My apologies if you’ve tried to access my personal blogs recently. I’ve been inundated by comment spammers and it has been a tremendous pain in the buttocks getting them straightened out. For a while, I was getting only a half dozen or so a day. Short comments about what an amazing blog/post it was and that they’d definitely be back and/or bookmark/subscribe.
I could manually delete them without too much inconvenience for a while. Lately, though, there’s been a staggering increase in these weasels so I’ve adopted measures a little more… drastic.
A Comment Filter BlogEngine.Net Extension
I noticed that most of these spammers shared some distinctive characteristics. Many of them put down the same email address, for example. I also noticed that there were only three or four websites generally involved. Since the spam exists for the purpose of Google pagerank manipulation, the website is probably the important thing to note.
Now, I looked for a BE.Net extension that’d do this already. Unfortunately, most of the comment filters I found were tied into Akismet or some other blog filter service. That’s more overhead than I really want (in terms of configuration, registering, and complexity etc.). All I really need is something to check the email address, website, and maybe IP address against a known blacklist I can maintain myself. That shouldn’t be difficult, right?
Adventures in Comment Filtering
On the surface, these things weren’t that hard to accomplish. BlogEngine.Net has some quirks, though, that got in my way until I figured them out. For those interested, I’m going to explain them here. If you want to skip the gory details, head down to the next section. Or if you just want the extension, download it, pop it into the App_Data/Extensions folder and season to taste.
Finding the Right Event
My first impulse was to look at the Comment object for useful events to extend. Comment.Validating looked like a good candidate so I tried that one out. Unfortunately, that event never got hit on my blog. It took me a bit to realize that this is because I don’t actually validate comments. Validating comments is a setting where a comment doesn’t show up until it is approved. Since I only do blog maintenance once a day or so, I don’t want to prevent comments from showing up for that long. Validating comments would pretty much stop discussions in their tracks and I don’t want that.
Once I remembered that comments are managed on the Page object, things went much better. The Page.AddingComment event turned out to be the one I wanted.
ExtensionParameter Fun
This is the one that held me up the longest. ExtensionParameters can be assigned types that include things like “DropDown” and “ListBox”. That seemed like exactly the kind of thing I could use for my filters. You see, each filter will be of a limited number of valid types: “Website”, “Email”, “IP Address”, or “Length” (I added Length when I noticed that all these messages are really short and I might want to account for that in my filter).
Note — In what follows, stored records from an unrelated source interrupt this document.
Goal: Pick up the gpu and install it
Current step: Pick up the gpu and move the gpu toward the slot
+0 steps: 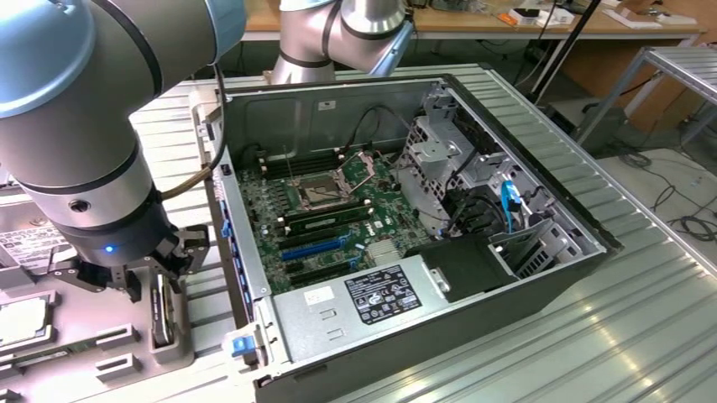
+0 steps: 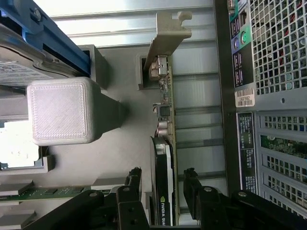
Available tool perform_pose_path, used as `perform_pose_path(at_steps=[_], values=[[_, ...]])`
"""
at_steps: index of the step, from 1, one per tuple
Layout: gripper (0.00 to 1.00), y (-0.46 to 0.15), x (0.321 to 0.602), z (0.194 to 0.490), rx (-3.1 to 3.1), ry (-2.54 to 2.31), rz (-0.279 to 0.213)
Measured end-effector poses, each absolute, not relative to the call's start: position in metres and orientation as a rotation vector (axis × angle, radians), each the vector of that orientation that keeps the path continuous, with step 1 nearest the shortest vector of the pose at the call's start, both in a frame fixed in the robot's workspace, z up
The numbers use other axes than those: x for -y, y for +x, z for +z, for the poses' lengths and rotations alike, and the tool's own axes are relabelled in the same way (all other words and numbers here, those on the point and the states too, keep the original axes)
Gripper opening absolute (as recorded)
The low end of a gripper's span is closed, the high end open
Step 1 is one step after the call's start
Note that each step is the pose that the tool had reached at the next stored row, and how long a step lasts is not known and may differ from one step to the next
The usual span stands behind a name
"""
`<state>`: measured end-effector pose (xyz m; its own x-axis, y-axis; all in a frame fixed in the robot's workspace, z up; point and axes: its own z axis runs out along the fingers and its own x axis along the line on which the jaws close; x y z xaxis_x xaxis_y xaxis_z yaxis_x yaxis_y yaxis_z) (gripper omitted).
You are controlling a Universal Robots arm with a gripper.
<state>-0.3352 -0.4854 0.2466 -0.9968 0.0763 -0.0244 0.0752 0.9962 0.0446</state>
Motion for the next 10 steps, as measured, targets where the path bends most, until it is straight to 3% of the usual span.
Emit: perform_pose_path(at_steps=[2,10], values=[[0.4,-0.3352,0.4854,0.2466,-3.112,0.118,0.068],[0.4,-0.3352,0.4854,0.2466,-3.112,0.118,0.068]])
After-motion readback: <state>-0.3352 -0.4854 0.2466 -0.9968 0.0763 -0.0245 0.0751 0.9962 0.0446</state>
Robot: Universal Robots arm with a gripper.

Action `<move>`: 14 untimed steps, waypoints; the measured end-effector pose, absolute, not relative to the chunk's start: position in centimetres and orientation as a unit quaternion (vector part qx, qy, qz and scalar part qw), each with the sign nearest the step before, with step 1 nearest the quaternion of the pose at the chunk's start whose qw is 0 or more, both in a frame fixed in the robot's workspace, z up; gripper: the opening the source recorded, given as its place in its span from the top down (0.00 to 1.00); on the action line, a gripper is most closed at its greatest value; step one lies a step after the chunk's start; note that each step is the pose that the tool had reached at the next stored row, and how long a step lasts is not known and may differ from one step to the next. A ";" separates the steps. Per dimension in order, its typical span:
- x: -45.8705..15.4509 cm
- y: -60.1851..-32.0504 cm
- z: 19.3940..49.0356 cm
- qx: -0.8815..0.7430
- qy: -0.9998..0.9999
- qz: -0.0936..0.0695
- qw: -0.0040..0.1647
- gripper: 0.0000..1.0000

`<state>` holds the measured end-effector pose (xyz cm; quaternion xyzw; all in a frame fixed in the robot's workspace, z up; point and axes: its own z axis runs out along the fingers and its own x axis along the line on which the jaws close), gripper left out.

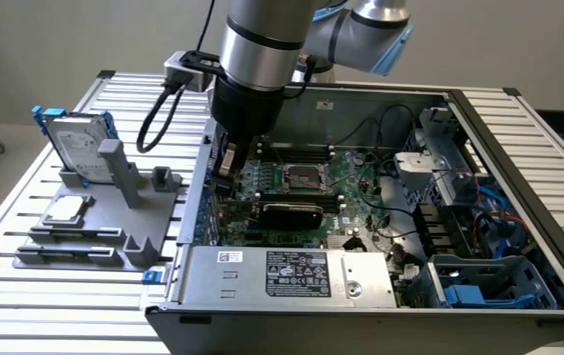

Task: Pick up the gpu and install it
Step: 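Press down on the gpu until it lock into place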

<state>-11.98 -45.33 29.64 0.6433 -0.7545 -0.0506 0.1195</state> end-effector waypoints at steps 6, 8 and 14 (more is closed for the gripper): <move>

Unfortunately, these ParamType values are a complete red herring for tabular data storage. I noticed that BE.Net wasn’t actually storing my selection when I tried to add filter entries. The thing is that BE.Net stores tabular values on each parameter in the DataStore and only maintains a link to them by the order in which they appear. So my parameters in the DataStore look like this once saved:
<Parameters>
<Name>Filter</Name>
<Label>Filter</Label>
<MaxLength>100</MaxLength>
<Required>true</Required>
<KeyField>true</KeyField>
<Values>http://www.sonicity.com/</Values>
<Values>http://www.unlockprivateprofiles.com/</Values>
<Values>http://www.lastminutejoy.de/</Values>
<Values>http://www.mooladays.com/</Values>
<Values>http://www.dbpclan.com/</Values>
<Values>200</Values>
<Values>email002545@hotmail.com</Values>
<Values>http://www.ramshyam.com/</Values>
<ParamType>String</ParamType>
<SelectedValue/>
</Parameters>
<Parameters>
<Name>FilterType</Name>
<Label>Filter Type</Label>
<MaxLength>100</MaxLength>
<Required>true</Required>
<KeyField>false</KeyField>
<Values>Website</Values>
<Values>Website</Values>
<Values>Website</Values>
<Values>Website</Values>
<Values>Website</Values>
<Values>Length</Values>
<Values>Email</Values>
<Values>Website</Values>
<ParamType>String</ParamType>
<SelectedValue/>
</Parameters>
It looks to me like list types (DropDown, ListBox, etc.) were mainly implemented with scalar settings in mind rather than tabular settings as this needs to be. This is unfortunate, but I can’t see an easy way to alter the architecture to enable list types easily. I could create my own custom admin page for the extension (and I still may) but that’s more work than I wanted to do to get this running.
The Extension
So my comment extension has been up and working for a day or two now and things have calmed down a lot. This is a good thing. I can’t say that it is extensively tested for the simple reason that I don’t get many legitimate comments on a regular basis.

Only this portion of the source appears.